**Exercise aim**
Search the listing below for the string "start" and copy every line where it occurs.

**Provided data**
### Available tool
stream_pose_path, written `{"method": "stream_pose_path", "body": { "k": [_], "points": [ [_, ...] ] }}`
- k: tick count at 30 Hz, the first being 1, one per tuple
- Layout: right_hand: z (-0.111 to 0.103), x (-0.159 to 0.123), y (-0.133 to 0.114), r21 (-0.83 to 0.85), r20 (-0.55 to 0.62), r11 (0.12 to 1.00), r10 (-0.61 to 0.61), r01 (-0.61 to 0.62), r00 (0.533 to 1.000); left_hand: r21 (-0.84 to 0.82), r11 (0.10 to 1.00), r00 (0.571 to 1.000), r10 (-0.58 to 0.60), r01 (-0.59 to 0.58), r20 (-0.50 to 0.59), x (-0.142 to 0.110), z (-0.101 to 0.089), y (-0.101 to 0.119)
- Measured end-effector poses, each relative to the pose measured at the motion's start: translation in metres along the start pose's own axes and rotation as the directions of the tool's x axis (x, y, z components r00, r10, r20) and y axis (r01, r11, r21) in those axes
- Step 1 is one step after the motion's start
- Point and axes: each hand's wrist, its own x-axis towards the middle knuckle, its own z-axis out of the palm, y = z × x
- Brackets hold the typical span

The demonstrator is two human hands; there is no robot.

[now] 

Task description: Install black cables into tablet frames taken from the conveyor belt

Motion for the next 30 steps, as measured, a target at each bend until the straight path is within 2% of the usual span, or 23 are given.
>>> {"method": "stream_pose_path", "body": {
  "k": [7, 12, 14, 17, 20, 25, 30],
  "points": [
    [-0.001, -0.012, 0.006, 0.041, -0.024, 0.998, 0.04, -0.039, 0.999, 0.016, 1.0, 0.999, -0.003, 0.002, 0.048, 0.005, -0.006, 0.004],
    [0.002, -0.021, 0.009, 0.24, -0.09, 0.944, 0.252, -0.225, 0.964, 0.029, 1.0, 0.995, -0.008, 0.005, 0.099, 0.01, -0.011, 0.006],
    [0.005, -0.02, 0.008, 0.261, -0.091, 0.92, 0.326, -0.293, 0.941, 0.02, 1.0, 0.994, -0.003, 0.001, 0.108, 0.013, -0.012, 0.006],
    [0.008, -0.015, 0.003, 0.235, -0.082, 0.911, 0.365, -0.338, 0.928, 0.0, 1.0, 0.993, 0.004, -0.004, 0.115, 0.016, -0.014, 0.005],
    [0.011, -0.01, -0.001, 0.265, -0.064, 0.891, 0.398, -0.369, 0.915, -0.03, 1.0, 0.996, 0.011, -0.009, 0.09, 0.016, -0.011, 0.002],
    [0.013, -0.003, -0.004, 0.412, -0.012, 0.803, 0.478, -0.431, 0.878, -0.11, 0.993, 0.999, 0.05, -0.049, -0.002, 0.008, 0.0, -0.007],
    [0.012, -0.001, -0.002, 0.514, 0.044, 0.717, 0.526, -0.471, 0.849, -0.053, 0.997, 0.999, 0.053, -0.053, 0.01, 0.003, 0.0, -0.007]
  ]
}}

**Response to this exercise**
- Measured end-effector poses, each relative to the pose measured at the motion's start: translation in metres along the start pose's own axes and rotation as the directions of the tool's x axis (x, y, z components r00, r10, r20) and y axis (r01, r11, r21) in those axes
- Step 1 is one step after the motion's start

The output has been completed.